When you’re preparing to launch a computing platform for self-driving cars, it helps to bring one of the leading voices in automotive innovation along for the ride.
That’s just what NVIDIA CEO and co-founder Jen-Hsun Huang did in his opening keynote at the 2015 GPU Technology Conference. Just moments after announcing NVIDIA’s DRIVE PX self-driving car computer, he sat down for a quick fireside chat with Musk, who, as usual, put the pedal to the metal.
“We’ll take autonomous cars for granted in quite a short time,” Musk told a crowd of some 4,000 at the San Jose McEnery Convention Center. “I almost view it as a solved problem. We know what to do, and we’ll be there in a few years.”
Musk—who also is co-founder and CEO of Space X, has floated an idea for an ambitious system of pod-like transports, and recently compared the development of artificial intelligence to “summoning the demon”—made it clear that NVIDIA’s advances in GPU technology will play a key role.

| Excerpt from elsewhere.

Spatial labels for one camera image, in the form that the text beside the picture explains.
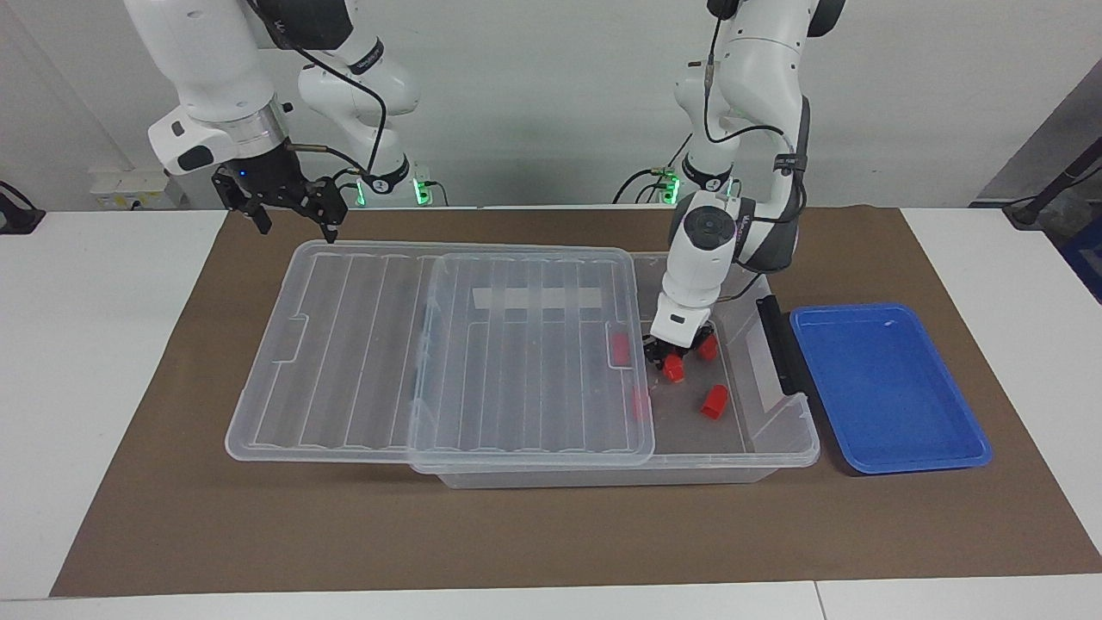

“What NVIDIA is doing with Tegra is really interesting and really important for self-driving in the future,” said Musk.
Not that Musk thinks autonomous cars will come easily. It’s a long road to get from developing the capabilities to implementing them. For example, he predicts that regulators will be loathe to allow self-driving vehicles until they’re presented two or three years of compelling evidence about their safety in comparison to driver-controlled vehicles.
Musk also cautioned that we’ll eventually will have to embrace a seismic change in our relationship with cars as regulators struggle with how to transition from driver-controlled vehicles to those controlled by computers.
Bottom line: at some point, people may not be trusted behind the wheel anymore.
“In the distant future, (legislators} may outlaw driven cars because they’re too dangerous,” he said.
He also noted that while getting autonomous cars to cooperate at 5-10 MPH is relatively simple, doing so at speeds between 10 and 50 MPH in urban and suburban settings—with pedestrians, cross-traffic and a host of other obstacles and distractions—will prove to be the really hard part of the work. Beyond that, he said, “Once you get above 50 MPH in a freeway environment, it gets easy again.”
That’s not all. Musk said that the transition to autonomous cars, even once they’re ready for prime time, isn’t going to happen overnight. He noted that there are 2 billion cars on roads today, and that the auto industry is cranking out another 100 million a year. At that rate, it would take 20 years to replace that fleet if autonomous cars were available tomorrow.
“It’s not going to all transition immediately,” Musk said. “It’ll take quite a while.”
And then there’s the matter of security. When Huang asked him for his outlook on that, Musk said the threat of hackers taking over cars becomes more significant only if the steering wheel and brake pedal disappear. Until then, drivers can override any potential problems with their hands and feet.
But all these concerns have done nothing to dampen Musk’s view of self-driving cars as a near-future inevitability.
“I think it’s going to become normal, like an elevator,” he said. “There used to be elevator operators and then we came up with circuitry so the elevator knew to come to your floor. Cars will be like that.”
And few companies are better positioned to lead the charge than Tesla. The company’s ground-breaking high-performance electric cars are already known for innovations such as touch screens, digital dashboards and a more recent autopilot feature that helps the cars take control on the highway, when parking, and even to avoid potential accidents.